In the last time vandals create many articles which seems to have exactly the
same title. Unfortunately they insert unvisible UTF8 characters into the title.
So we get many diffferent articles which titles looks like say "Karin Stoiber".

Software should refuse creating articles with a title which includes an
unvisible character - of course "blank" must be an exception.

Vandal problem occured in de-WP. My nickname is tsor, I am administrator.

tsor


Version: unspecified
Severity: trivial

Details

Reference
bz2042

Event Timeline

bzimport raised the priority of this task from to Medium.Nov 21 2014, 8:29 PM
bzimport set Reference to bz2042.
bzimport added a subscriber: Unknown Object (MLST).

foenyx wrote:

*** This bug has been marked as a duplicate of 1414 ***

foenyx wrote:

When you said "unvisible UTF8 characters" I thought you were talking about some
whitespace utf8 characters, but (as you explained in bug 1414) you are talking
about characters which look like some latin characters (eg 'greek kappa' like
'K', or 'cyrillic small dze' like 's', etc .. -> [[w:en:Homoglyph]] ).

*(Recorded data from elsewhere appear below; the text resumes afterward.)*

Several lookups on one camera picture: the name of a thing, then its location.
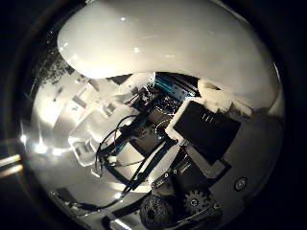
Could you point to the white spray bottle yellow label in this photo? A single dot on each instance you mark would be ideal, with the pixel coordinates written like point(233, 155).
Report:
point(166, 41)

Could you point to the black bar with teal stripe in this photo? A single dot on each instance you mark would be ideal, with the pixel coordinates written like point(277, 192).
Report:
point(150, 166)

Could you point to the leafy indoor plant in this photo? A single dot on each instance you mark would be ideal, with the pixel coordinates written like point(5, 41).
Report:
point(51, 68)

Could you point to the dark frame with teal lights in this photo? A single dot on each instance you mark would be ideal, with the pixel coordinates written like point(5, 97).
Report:
point(174, 87)

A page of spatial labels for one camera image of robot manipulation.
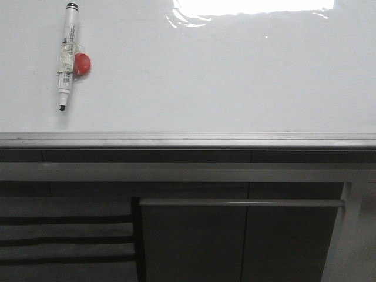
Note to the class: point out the white whiteboard with metal frame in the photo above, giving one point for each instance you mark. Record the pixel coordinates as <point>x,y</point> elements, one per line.
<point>199,74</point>

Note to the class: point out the white metal stand frame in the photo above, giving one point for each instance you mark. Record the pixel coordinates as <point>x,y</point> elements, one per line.
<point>351,239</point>

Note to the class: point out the red round magnet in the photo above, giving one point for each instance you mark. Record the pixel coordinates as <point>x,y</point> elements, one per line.
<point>82,64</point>

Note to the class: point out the white whiteboard marker pen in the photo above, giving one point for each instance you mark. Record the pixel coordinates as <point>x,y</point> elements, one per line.
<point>67,54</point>

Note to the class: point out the grey fabric pouch black stripes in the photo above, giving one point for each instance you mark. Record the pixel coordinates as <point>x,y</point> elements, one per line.
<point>71,239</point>

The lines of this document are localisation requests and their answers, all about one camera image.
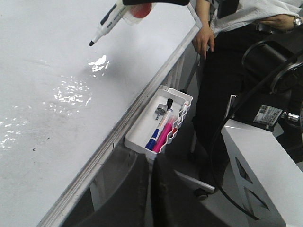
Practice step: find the grey metal magnet knob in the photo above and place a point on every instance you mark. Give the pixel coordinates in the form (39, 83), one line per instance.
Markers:
(161, 110)

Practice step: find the white whiteboard with aluminium frame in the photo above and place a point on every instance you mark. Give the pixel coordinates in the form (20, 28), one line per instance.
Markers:
(60, 98)

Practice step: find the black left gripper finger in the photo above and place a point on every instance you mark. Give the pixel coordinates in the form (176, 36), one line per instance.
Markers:
(136, 2)

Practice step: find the white black whiteboard marker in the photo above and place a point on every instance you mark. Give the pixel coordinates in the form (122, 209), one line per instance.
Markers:
(117, 11)

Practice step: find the person's bare hand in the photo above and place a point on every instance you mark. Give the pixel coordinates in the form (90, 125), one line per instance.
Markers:
(204, 41)

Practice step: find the red magnet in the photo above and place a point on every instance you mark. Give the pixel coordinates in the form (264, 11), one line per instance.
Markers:
(136, 13)

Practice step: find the silver wristwatch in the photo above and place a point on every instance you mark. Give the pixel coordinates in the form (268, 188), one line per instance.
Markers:
(298, 21)

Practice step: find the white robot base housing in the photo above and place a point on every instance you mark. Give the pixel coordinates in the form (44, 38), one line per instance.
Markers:
(261, 177)

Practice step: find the white plastic marker tray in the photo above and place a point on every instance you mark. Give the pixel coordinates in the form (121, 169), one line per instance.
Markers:
(143, 128)

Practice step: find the blue capped white marker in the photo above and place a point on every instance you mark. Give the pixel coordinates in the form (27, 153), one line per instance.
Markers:
(161, 125)

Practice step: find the person in black trousers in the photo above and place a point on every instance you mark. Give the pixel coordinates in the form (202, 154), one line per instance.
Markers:
(223, 75)

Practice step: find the silver metal leg tube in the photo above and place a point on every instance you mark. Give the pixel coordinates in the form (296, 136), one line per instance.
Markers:
(195, 183)

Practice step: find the pink marker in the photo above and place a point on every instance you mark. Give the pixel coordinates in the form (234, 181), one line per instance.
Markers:
(163, 136)

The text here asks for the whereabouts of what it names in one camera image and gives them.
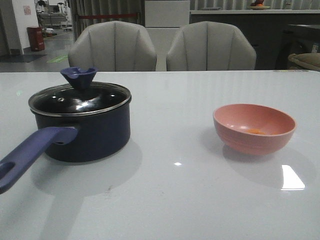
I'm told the glass lid blue knob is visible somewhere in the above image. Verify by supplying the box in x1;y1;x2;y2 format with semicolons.
28;67;132;117

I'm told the pink bowl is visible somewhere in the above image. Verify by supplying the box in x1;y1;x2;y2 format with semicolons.
213;103;297;156

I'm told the orange ham piece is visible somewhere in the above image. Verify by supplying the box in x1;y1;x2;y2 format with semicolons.
246;128;266;135

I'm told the dark blue saucepan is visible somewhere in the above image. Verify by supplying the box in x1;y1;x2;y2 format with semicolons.
0;84;132;195

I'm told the right grey chair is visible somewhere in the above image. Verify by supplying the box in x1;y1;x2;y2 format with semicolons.
166;21;257;71

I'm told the grey chair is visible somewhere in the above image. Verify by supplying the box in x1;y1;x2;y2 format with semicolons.
166;21;257;71
68;21;157;72

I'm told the left grey chair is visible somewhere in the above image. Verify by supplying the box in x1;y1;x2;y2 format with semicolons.
68;21;157;72

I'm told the white cabinet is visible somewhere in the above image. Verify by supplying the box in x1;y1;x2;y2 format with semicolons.
144;0;190;72

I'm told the dark counter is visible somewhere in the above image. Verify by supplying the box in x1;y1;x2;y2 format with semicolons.
190;9;320;70

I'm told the fruit plate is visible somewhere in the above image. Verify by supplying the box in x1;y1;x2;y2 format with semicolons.
249;0;270;10

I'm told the red bin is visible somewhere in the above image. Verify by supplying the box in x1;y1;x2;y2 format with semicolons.
27;26;45;52

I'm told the beige cushion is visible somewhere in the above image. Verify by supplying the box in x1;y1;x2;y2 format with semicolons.
288;53;320;72

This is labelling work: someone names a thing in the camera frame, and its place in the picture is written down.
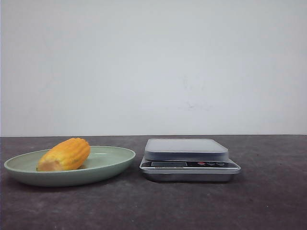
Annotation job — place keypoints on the green plastic plate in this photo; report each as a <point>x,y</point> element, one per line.
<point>102,163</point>

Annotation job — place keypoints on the silver digital kitchen scale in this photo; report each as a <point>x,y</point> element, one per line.
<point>187,160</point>

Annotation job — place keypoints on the yellow corn cob piece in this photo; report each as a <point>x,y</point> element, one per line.
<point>65,156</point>

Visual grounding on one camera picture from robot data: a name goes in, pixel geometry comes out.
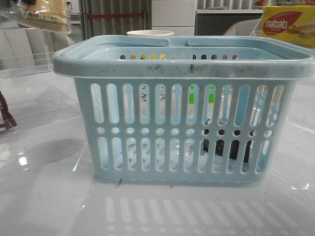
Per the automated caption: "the dark tissue pack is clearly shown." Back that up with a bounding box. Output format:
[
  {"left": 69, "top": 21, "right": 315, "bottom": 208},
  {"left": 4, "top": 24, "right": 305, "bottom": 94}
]
[{"left": 203, "top": 119, "right": 254, "bottom": 163}]

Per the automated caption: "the packaged bread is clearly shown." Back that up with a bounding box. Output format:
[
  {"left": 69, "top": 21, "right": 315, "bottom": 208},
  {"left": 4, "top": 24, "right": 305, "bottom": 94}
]
[{"left": 15, "top": 0, "right": 72, "bottom": 34}]

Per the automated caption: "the light blue plastic basket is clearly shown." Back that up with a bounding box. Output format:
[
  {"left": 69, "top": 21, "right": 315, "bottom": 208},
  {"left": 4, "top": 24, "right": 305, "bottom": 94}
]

Well using non latin utf8 characters in titles is not a bug .. it's a feature.

Some wiki, like fr: use a lot of non latin char in the titles (usually it
redirects to a romanized normalised title). Moreover the homoglyph problem
already existed with l (L) and I (i) loot at [[w:de:Ill (Elsass)]] ; some
vandals can create a page "Johannes Paul ll" (Johannes Paul II) most users wont
notice.

As it's somewhat related to punycode/IDN firefox 1.0.1 problem look at mozilla
discussions :

We could try the suggested :

  • "Measurements of lexical proximity" with an older article title (helped with a

list of utf8 homograph pair)

  • "Domain letter colouring", hilighting, tooltips above chars showing which

unicode bloc they belong to. Or we could hilight/warn only unusual utf8
characters but this could required to define the list of frequently used char
per wiki.

I change the summary of the bug to "utf8 Homoglyph in titles"

avarab wrote:

Moved to the general/Unknown component and changed the severity from major to
trivial, there is an easy workaround avalible.

(In reply to comment #2)

Well using non latin utf8 characters in titles is not a bug .. it's a feature.

Yes, and on those grounds I would originally suggest a WONTFIX.

(In reply to comment #3)

Moved to the general/Unknown component and changed the severity from major to
trivial, there is an easy workaround avalible.

Yes, you can use AbuseFilter to prevent these sorts of things if vandalism is indeed an issue for your wiki (and I believe en.wikipedia already does some things to this effect). For that reason, I'm going to resolve this FIXED.